NORWOOD – Summer in the San Juans would not be complete without the Norwood Rodeo. It is the stuff a Coors commercial is made of – quintessential Colorado, quintessential small town and quintessential summer.

And, according to those involved, it is the quintessential family event.

The Fair portion of the San Miguel Basin Fair and Rodeo opened last weekend with a greased pig contest, professional FM motocross exhibition, western rock-n-roll barn dance, and dessert contest, followed by this week’s 4H livestock and art shows. The focus shifts to rodeo this Friday and Saturday with Junior Rodeo events and the Colorado Professional Rodeo Association Rodeo.

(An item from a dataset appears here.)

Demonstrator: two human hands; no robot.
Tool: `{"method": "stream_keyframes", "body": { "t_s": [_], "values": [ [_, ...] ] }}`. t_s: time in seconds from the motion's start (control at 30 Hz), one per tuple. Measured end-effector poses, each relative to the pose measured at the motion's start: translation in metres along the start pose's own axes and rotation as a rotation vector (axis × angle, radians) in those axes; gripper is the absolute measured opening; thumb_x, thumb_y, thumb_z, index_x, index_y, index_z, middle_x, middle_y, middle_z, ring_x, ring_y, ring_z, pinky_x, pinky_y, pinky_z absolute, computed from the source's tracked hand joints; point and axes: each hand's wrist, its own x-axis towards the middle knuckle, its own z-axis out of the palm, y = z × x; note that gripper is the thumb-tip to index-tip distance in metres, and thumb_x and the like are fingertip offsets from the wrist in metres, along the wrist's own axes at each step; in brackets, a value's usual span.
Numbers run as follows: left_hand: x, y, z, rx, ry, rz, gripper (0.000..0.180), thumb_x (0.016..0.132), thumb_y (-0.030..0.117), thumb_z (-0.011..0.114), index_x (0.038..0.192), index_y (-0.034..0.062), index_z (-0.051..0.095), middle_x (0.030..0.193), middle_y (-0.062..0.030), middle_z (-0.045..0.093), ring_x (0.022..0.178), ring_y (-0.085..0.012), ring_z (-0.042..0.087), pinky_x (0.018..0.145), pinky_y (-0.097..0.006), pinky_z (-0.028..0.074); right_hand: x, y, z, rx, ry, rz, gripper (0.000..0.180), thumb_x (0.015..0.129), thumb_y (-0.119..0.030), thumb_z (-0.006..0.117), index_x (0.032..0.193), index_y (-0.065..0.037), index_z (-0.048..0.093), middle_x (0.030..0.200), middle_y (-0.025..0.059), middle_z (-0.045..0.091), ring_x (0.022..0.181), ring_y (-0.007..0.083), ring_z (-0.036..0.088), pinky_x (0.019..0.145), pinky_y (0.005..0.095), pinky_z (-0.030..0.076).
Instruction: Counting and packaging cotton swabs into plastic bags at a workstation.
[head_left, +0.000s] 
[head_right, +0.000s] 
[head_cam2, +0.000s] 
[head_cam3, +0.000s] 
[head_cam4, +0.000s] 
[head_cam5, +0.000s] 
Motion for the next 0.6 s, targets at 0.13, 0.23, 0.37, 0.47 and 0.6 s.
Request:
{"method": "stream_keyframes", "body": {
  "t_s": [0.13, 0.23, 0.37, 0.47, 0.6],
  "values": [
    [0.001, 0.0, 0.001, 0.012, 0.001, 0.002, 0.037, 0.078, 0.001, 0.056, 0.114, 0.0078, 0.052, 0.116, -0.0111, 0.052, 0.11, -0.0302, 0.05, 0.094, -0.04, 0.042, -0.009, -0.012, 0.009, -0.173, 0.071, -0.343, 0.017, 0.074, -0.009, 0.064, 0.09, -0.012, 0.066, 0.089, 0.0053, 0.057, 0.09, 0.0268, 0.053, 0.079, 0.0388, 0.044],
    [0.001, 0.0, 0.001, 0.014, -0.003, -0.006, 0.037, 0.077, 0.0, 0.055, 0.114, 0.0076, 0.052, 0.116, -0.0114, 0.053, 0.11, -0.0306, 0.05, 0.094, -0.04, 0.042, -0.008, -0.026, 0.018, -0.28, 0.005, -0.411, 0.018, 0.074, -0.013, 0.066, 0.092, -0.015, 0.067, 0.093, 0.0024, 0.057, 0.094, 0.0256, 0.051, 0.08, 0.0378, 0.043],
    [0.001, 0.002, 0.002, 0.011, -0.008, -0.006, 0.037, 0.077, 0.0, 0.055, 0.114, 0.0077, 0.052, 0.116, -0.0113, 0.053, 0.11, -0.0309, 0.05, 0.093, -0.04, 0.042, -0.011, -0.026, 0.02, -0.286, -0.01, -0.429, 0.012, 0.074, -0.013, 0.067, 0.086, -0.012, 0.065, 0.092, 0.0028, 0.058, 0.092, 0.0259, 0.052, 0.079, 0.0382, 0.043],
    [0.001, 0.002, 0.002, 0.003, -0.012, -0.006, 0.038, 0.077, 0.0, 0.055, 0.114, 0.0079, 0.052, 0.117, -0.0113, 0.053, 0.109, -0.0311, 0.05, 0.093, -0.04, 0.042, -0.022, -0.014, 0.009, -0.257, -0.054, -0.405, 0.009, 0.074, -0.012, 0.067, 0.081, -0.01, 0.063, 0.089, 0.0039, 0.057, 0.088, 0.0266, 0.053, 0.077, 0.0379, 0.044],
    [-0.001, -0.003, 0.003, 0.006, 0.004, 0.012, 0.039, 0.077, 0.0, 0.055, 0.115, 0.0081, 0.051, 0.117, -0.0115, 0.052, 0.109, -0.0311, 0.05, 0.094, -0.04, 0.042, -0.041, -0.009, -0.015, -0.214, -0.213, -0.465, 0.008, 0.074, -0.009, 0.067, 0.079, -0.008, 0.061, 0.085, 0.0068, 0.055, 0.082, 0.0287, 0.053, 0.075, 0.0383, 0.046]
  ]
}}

The Junior Rodeo begins Friday at 9 a.m. and includes events such as barrel racing, poles, breakaway roping, ribbon roping, and goat tying. For many, youth events like this are the highlight of the year.

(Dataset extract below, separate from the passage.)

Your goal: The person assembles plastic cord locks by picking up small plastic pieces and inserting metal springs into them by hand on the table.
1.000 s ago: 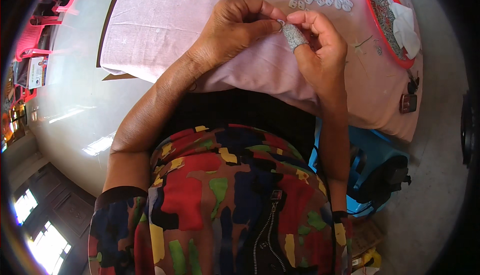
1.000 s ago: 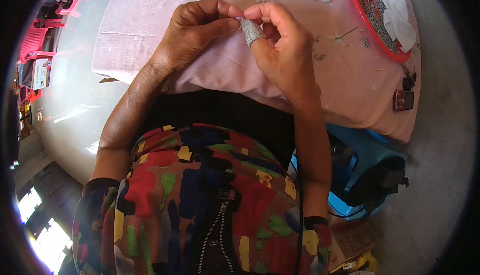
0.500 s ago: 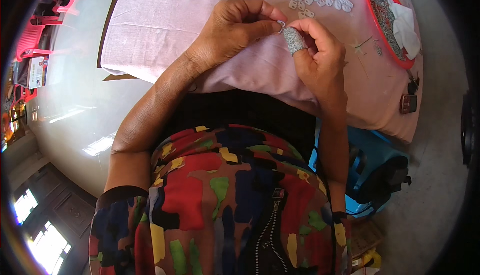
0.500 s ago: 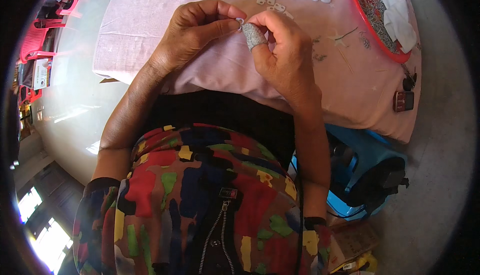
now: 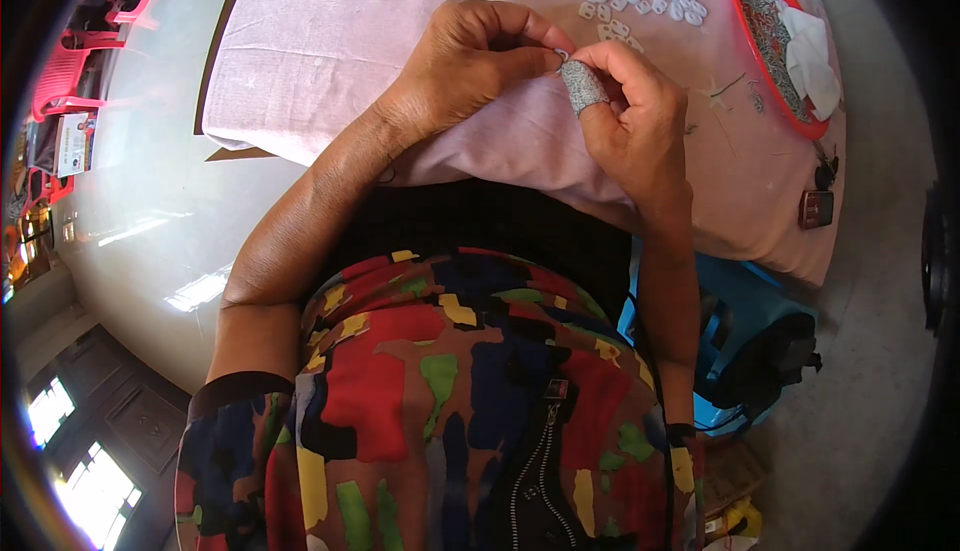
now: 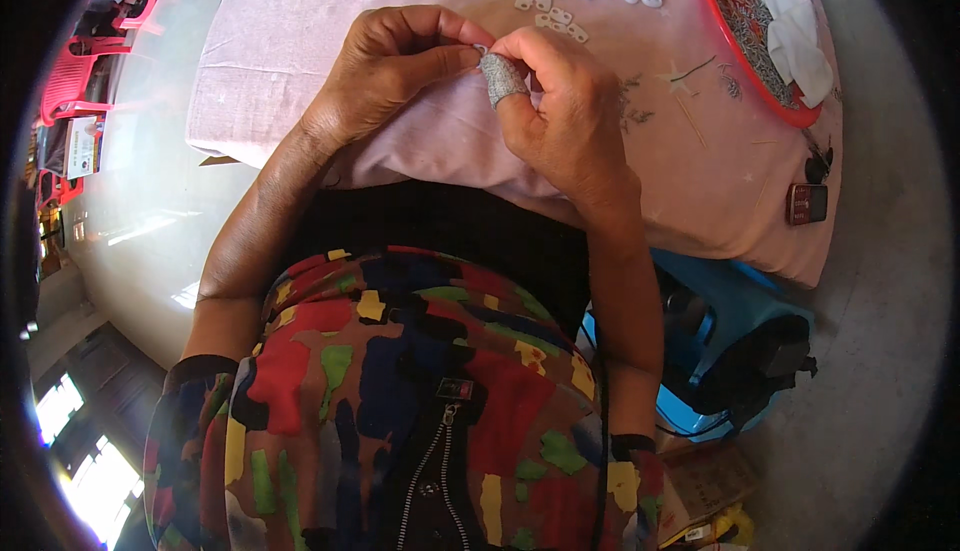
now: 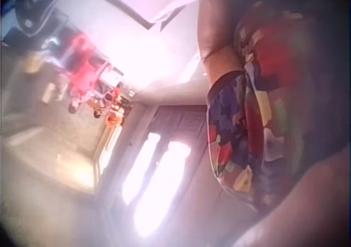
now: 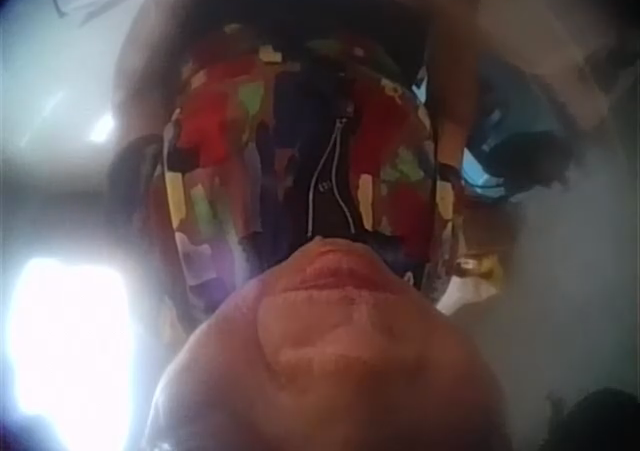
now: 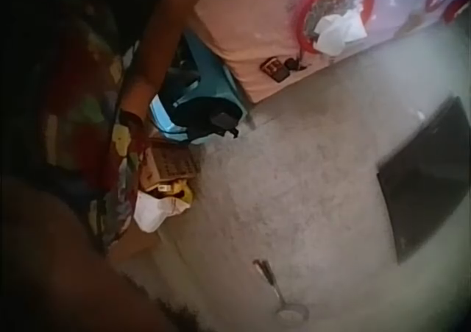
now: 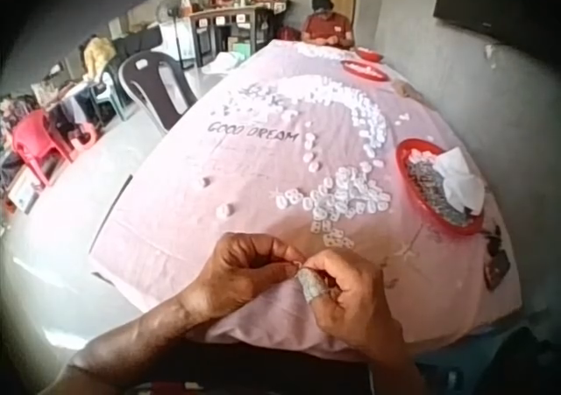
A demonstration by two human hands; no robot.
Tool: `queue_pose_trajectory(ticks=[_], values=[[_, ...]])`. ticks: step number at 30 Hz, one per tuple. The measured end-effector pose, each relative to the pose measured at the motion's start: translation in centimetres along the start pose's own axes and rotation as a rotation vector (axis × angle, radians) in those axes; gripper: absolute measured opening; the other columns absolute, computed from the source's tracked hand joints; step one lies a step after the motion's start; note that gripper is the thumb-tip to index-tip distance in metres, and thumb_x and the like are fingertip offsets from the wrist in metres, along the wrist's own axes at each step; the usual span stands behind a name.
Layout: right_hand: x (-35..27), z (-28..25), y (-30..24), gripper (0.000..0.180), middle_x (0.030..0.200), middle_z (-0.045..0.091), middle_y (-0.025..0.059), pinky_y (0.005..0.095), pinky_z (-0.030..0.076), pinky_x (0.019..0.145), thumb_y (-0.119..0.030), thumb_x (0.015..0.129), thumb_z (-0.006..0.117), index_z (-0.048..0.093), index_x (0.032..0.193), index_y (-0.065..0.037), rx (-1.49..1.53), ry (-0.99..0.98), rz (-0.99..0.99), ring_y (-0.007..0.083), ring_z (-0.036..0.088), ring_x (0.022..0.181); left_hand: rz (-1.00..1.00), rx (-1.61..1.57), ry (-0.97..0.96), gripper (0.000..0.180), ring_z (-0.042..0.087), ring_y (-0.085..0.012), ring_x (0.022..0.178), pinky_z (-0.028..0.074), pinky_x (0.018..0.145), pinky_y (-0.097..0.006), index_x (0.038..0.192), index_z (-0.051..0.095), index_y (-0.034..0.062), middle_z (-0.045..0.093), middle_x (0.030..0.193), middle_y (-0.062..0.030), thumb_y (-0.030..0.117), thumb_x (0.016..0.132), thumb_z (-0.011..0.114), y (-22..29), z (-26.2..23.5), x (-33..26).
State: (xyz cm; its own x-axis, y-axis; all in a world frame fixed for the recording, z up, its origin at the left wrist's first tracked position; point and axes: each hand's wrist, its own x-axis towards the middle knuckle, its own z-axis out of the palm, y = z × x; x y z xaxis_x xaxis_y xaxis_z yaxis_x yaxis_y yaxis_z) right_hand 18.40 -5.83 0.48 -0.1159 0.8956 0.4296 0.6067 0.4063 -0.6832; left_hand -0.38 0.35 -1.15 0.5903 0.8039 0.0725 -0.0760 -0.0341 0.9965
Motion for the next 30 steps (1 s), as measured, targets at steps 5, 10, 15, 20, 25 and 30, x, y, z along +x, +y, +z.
queue_pose_trajectory(ticks=[5, 10, 15, 20, 25, 30], values=[[0.0, -0.2, 0.1, 0.015, 0.080, 0.065, 0.0132, 0.0340, 0.050, 0.063, -0.001, 0.082, 0.066, 0.066, 0.097, -0.002, 0.041, 0.022, -0.008, 0.0253, 0.064, 0.070, 0.012, 0.017, -0.004, 0.015, 0.064, -0.0082, 0.094, 0.051, 0.089, -0.023, 0.107, 0.070, -0.0006, 0.071, 0.097, -0.0037, 0.004, 0.094, 0.065, 0.0, 0.0, 0.2], [1.1, -3.0, 1.5, 0.020, 0.084, 0.067, 0.0124, 0.0320, 0.050, 0.064, -0.003, 0.084, 0.061, 0.068, 0.103, -0.004, -0.009, 0.046, -0.021, 0.0231, 0.063, 0.070, -0.021, -0.070, 0.116, 0.015, 0.062, -0.0058, 0.091, 0.050, 0.083, -0.020, 0.108, 0.070, 0.0029, 0.069, 0.096, -0.0011, 0.007, 0.094, 0.066, 0.3, 0.0, 0.3], [2.6, -5.1, 3.1, 0.023, 0.087, 0.069, 0.0143, 0.0365, 0.052, 0.071, -0.004, 0.080, 0.061, 0.068, 0.102, -0.004, -0.279, -0.134, 0.046, 0.0281, 0.066, 0.075, -0.025, -0.121, 0.179, 0.015, 0.062, -0.0052, 0.090, 0.047, 0.079, -0.018, 0.108, 0.070, 0.0057, 0.068, 0.096, 0.0005, 0.008, 0.094, 0.066, 0.2, -0.1, 0.3], [3.2, -4.8, 2.8, 0.023, 0.089, 0.070, 0.0148, 0.0400, 0.052, 0.075, -0.005, 0.080, 0.061, 0.069, 0.102, -0.004, -0.319, -0.227, -0.022, 0.0318, 0.068, 0.081, -0.013, -0.096, 0.195, 0.014, 0.063, -0.0066, 0.090, 0.049, 0.079, -0.020, 0.107, 0.070, 0.0038, 0.069, 0.095, -0.0019, 0.008, 0.094, 0.067, 0.3, 0.0, 0.3], [5.2, -4.5, 3.7, 0.021, 0.089, 0.070, 0.0135, 0.0399, 0.053, 0.076, -0.004, 0.080, 0.062, 0.068, 0.101, -0.005, -0.360, -0.087, -0.082, 0.0315, 0.068, 0.081, -0.001, -0.174, 0.220, 0.014, 0.063, -0.0077, 0.088, 0.051, 0.079, -0.020, 0.105, 0.070, 0.0013, 0.069, 0.093, -0.0036, 0.008, 0.093, 0.068, 0.2, 0.1, 0.3], [7.2, -3.2, 3.8, 0.036, 0.100, 0.070, 0.0142, 0.0365, 0.053, 0.082, -0.001, 0.080, 0.057, 0.068, 0.113, -0.008, -0.531, -0.165, -0.091, 0.0294, 0.069, 0.089, 0.002, -0.134, 0.212, 0.015, 0.062, -0.0060, 0.084, 0.050, 0.074, -0.019, 0.106, 0.069, 0.0014, 0.069, 0.092, -0.0027, 0.008, 0.093, 0.067, 0.4, 0.1, 0.3]])
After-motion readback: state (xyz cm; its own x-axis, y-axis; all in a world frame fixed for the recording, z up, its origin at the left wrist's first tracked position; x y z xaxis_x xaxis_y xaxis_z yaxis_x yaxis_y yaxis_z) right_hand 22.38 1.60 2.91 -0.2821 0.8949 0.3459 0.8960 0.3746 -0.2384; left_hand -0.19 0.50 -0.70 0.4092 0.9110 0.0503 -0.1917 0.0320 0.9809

“I like to watch the kids’ rodeo,” said San Miguel Basin Fairgrounds Manager Deanna Burbridge. “There are horses that take care of the kids who are 4 or 5 years old. They are so tuned in to the kids on their backs, it’s amazing to see them work.”

A fan favorite, mutton busting, has local kids competing in sheep riding. Similar to bull riding, but a lot safer and cuter, the competitor who stays on longest wins. The event is open to the first ten registrants each night. Check in for mutton busting is 6:30 p.m., both Friday and Saturday.

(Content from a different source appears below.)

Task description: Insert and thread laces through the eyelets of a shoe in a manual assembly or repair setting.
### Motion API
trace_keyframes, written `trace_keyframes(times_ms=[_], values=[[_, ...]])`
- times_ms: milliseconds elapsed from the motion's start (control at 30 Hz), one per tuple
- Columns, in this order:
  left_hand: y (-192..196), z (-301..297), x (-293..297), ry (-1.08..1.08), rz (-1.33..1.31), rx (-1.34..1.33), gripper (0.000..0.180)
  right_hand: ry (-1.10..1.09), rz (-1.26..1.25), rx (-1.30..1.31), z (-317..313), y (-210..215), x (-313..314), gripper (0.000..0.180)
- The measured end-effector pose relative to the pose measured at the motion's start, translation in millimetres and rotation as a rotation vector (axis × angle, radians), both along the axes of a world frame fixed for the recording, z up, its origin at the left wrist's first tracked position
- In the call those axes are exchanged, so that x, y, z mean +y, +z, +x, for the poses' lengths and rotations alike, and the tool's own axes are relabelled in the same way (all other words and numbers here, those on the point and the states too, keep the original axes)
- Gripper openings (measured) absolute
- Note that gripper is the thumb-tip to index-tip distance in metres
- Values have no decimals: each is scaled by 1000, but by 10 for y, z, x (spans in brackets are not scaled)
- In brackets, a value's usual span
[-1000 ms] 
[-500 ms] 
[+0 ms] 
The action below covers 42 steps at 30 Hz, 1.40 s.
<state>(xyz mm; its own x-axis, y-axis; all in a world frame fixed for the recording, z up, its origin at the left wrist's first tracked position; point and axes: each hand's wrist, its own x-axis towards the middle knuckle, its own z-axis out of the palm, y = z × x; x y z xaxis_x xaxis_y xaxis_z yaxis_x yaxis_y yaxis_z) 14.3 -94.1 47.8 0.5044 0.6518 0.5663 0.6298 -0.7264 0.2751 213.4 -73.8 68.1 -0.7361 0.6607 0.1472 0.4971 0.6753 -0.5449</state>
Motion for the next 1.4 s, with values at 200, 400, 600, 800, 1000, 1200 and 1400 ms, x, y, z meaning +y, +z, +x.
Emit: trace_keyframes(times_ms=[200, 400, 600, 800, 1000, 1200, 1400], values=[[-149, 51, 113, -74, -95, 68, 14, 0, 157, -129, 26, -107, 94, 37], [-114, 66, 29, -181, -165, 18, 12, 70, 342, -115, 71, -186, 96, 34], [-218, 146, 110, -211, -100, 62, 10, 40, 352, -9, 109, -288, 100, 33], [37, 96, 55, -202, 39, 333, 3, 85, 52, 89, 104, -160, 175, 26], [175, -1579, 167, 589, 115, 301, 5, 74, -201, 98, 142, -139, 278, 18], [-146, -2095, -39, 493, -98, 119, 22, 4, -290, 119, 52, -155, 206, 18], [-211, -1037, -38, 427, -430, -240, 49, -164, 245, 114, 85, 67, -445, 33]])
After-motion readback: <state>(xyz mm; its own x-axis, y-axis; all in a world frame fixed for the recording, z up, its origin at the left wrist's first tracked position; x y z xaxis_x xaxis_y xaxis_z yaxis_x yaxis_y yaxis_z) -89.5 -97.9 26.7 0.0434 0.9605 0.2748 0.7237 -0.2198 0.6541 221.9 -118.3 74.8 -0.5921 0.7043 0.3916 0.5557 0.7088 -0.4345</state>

A new event, open to the public (this time the adults), is called steer dragging. Five teams of four can enter each night and each team will be given a number. Four steers will enter the ring and the goal is for the teams to grab the steer, with their same number, and drag it across the finish line between two barrels. The cash price is $250 and the first two teams to cross the line, with the steer, will get a piece of the prize.

The remaining events are a little more serious and better left for the professionals, who take center stage to compete in some of the same events as the juniors, with the addition of the big crowd pleasers – bull riding, bear-back riding, bronc riding, steer wrestling, calf roping, and more.

According to Norwood Roping Club President and rodeo organizer Lo Snyder, there is a prize purse that will be divvied up between the top CPRA competitors in all events.

Snyder explained that $1,000 has been added to the purse for each rodeo event. He reckons there are about nine events, which adds up to $9,000 for the purse, in addition to prize money from entry fees. He hopes that by moving the rodeo back a week this year, they will have successfully attracted athletes who are also competing in next week’s Montrose Rodeo.

“We put it a week later this year,” he said, “and I hope everyone is going to come.”

Snyder will compete in calf roping, an event he said he’s, “faired okay [in], I guess.” And as for rodeo highlights, Snyder recommended, “All of it.”

Two other local Norwood competitors include the Williams sisters, 16-year old Harlie and 14-year old Jordan. Both will be competing in Junior Rodeo barrel racing, poles, breakaway roping, ribbon roping and goat tying events.

Goat tying?

“You run down with your horse,” Jordan Williams explained, “cross the eye, then flank it and tie it.”

Pressed to elaborate, she explained, “There’s no roping involved—the goat is waiting there for you. You flank it – take the goat and flip it on its back – tie it – one front leg both back legs – then put your hand in the air to show you are done.”

In addition to Junior Rodeo events, older sibling Harlie Williams will compete in the professional rodeo in barrels and poles.

“I’ve been doing it since I remember,” Harlie said. “I like being with the horses and have learned it takes a lot of hard work and practice to be good. When you are good, it’s a lot of fun.”

Jordan agreed. “It’s a really good experience and you meet a lot of different people around the state.

“It’s a family event,” she added. “It’s the only sport where everybody’s family is there. It’s all about family; it’s a lifestyle.”